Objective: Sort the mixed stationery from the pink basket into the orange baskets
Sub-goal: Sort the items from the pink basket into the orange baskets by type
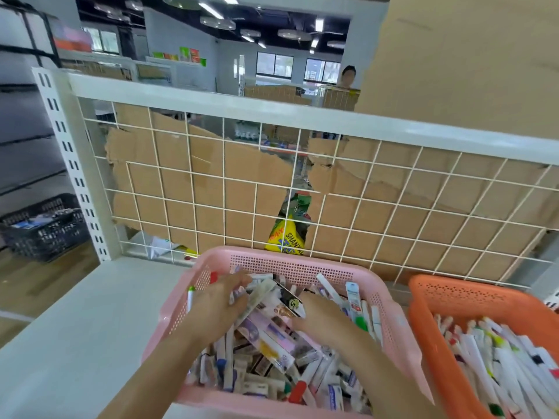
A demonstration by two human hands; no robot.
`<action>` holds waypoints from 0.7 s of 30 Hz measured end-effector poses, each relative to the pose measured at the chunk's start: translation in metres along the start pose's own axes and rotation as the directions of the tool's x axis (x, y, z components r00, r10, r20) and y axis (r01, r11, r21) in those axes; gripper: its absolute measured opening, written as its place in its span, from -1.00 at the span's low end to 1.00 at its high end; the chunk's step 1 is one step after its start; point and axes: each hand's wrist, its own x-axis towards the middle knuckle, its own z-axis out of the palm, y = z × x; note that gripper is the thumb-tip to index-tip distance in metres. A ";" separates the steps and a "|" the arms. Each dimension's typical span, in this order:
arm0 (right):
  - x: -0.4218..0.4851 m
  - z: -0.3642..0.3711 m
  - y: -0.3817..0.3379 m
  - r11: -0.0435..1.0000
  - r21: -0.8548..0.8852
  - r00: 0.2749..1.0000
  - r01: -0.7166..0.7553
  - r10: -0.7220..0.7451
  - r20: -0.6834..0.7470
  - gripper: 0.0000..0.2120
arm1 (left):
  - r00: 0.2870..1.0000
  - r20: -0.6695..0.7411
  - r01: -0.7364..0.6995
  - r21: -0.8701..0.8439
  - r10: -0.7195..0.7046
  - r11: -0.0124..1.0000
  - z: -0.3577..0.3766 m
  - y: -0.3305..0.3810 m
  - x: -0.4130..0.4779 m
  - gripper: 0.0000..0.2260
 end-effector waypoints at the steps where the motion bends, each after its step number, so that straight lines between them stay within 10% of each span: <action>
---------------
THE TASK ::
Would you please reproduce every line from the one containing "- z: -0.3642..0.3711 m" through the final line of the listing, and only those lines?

ANSWER BOX ::
  - z: -0.3642..0.3711 m
  - y: -0.3817..0.3379 m
  - r11: -0.0435..1.0000
  - r21: -0.8548..0.8852
  - r00: 0.2749..1.0000
  - r01: -0.7166..0.7553
  - r10: -0.7220..0.7451
  - r20: -0.6834..0.7470
  - gripper: 0.0000..0.2120
arm1 (left):
  - r00: 0.2870..1.0000
  - r20: -0.6695..0.7411
  - r01: -0.7364..0.6995
  - r21: -0.8701..0.8439
  - r10: -0.7195..0.7046
  - r11: -0.0124..1.0000
  - z: -0.3577..0.3766 m
  - y: -0.3305..0.3810 m
  - x: -0.4130..0.4779 m
  - gripper: 0.0000..0.2260
 end-effector waypoints at the steps where the motion bends, each after its step number, so that straight lines between them stay within 10% of each span: <action>

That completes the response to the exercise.